Für RWE muss es wirtschaftlich unattraktiv sein, Braunkohletagebaue zu betreiben und mit der Braunkohle seine Klimakillerkraftwerke zu bestücken – damit RWE die Kraftwerke aus eigener, betriebswirtschaftlicher Motivation heraus abschaltet und damit auch das Erpressungspotenzial gegenüber der Bundesregierung beim Kohleausstieg verliert.

Im europäischen Emissionshandel treffen hohe CO2-Preise natürlich nicht nur RWE und die anderen Betreiber fossiler Kraftwerke in Deutschland, sondern auch alle anderen, die in der EU für weitere klimaschädliche Emissionen verantwortlich sind.

CO2 muss einen höheren Preis bekommen. Es muss richtig teuer werden, das Klima zu zerstören. Diese Weichenstellung ist das Wichtigste. Ganz neue Marktmechanismen werden sich dann etablieren, die den Umbau automatisch aus sich selbst heraus beschleunigen werden.

Am Freitag war ein weiterer globaler Aktionstag von Fridays for Future. Haben Sie eigentlich schon mal mitgestreikt oder demonstriert?

Ja, ich bin regelmäßiger Teilnehmer. Wie es immer so ist, leider nicht an diesem Freitag.

Lichtblick gibt allen Mitarbeiterinnen und Mitarbeitern frei, um sich zu beteiligen und teilzunehmen. Und das Wetter spielte auch mit!

Alle Jahre wieder: Lichtblick hat das Meinungsforschungsinstitut Yougov beauftragt, die Deutschen zu ihrer Weihnachtsbeleuchtung zu befragen, um Rückschlüsse auf den Energieverbrauch zu ziehen. Was ist dieses Jahr herausgekommen?

In diesem Jahr werden rund 17 Milliarden Lämpchen in und an deutschen Haushalten blinken und flackern. Das sind rund eine Milliarde mehr als noch 2018. Drei Viertel davon sind aber mittlerweile stromsparende LEDs, sodass der Verbrauch insgesamt zurückgehen wird – von rund 600 Millionen auf 510 Millionen Kilowattstunden. Damit könnten im Schnitt 170.000 Haushalte ein Jahr lang mit Strom versorgt werden.

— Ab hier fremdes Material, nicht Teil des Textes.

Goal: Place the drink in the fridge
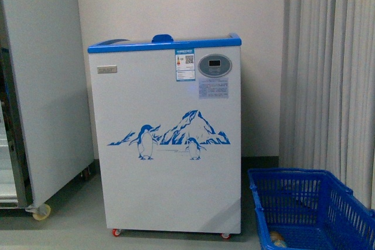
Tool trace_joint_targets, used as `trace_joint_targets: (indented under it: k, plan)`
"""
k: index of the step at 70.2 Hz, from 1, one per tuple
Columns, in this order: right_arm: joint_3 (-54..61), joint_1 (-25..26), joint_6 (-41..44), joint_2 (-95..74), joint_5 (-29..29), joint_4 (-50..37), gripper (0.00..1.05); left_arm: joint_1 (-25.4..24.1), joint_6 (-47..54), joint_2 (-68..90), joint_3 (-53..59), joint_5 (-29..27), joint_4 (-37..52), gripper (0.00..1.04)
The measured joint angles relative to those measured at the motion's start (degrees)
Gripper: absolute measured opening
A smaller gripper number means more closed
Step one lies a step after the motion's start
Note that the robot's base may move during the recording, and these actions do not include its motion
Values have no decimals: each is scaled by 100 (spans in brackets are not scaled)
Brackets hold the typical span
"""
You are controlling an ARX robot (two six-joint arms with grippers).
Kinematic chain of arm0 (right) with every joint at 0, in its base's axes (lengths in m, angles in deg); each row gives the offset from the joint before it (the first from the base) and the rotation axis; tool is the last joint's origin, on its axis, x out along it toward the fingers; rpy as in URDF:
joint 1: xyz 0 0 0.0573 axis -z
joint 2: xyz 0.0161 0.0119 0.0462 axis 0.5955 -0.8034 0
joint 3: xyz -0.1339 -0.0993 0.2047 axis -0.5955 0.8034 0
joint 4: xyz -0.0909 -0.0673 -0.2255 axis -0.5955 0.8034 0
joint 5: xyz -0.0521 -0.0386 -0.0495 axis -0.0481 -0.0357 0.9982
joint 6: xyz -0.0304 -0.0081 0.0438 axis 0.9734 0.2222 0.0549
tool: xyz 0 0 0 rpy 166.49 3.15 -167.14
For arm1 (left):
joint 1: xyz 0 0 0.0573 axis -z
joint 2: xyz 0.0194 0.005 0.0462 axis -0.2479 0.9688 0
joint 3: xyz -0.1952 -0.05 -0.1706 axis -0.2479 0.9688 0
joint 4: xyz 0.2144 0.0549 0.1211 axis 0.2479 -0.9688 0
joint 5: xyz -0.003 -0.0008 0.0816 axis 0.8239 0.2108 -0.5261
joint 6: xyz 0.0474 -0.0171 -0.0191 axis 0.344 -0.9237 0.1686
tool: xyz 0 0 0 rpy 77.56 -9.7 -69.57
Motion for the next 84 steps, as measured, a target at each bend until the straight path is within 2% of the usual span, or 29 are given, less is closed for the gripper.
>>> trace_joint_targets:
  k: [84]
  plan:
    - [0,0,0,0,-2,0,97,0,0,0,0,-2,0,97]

Mit 153 Millionen Euro Kosten ist die Adventsbeleuchtung für die Deutschen kein Black-Friday-Schnäppchen. Und dabei ist die Weihnachtsbeleuchtung der Städte und Gemeinden noch gar nicht eingerechnet.

Und was war Ihre Überraschung der Woche?

Die Entscheidung des Europaparlaments zum Klimanotstand mit dieser überragend breiten Unterstützung und die Berufung von Frans Timmermans zum Kommissar für den europäischen Green Deal. Das sind zwei positive Überraschungen und sehr gute Signale aus Brüssel.

Auch wenn das Ausrufen des Klimanotstands symbolisch ist, so ist die Berufung von Timmermans und die Entscheidung, ihn für den Green Deal mit einem Budget von einer Billion Euro auszustatten, alles andere als Symbolik. Die EU wird zum Motor für eine ambitionierte Klimapolitik. Sie wird die Bundesregierung vor sich hertreiben.

Wir werden – das ist meine Überzeugung – noch viel Freude mit der EU und ihrer ambitionierten Klimapolitik bekommen!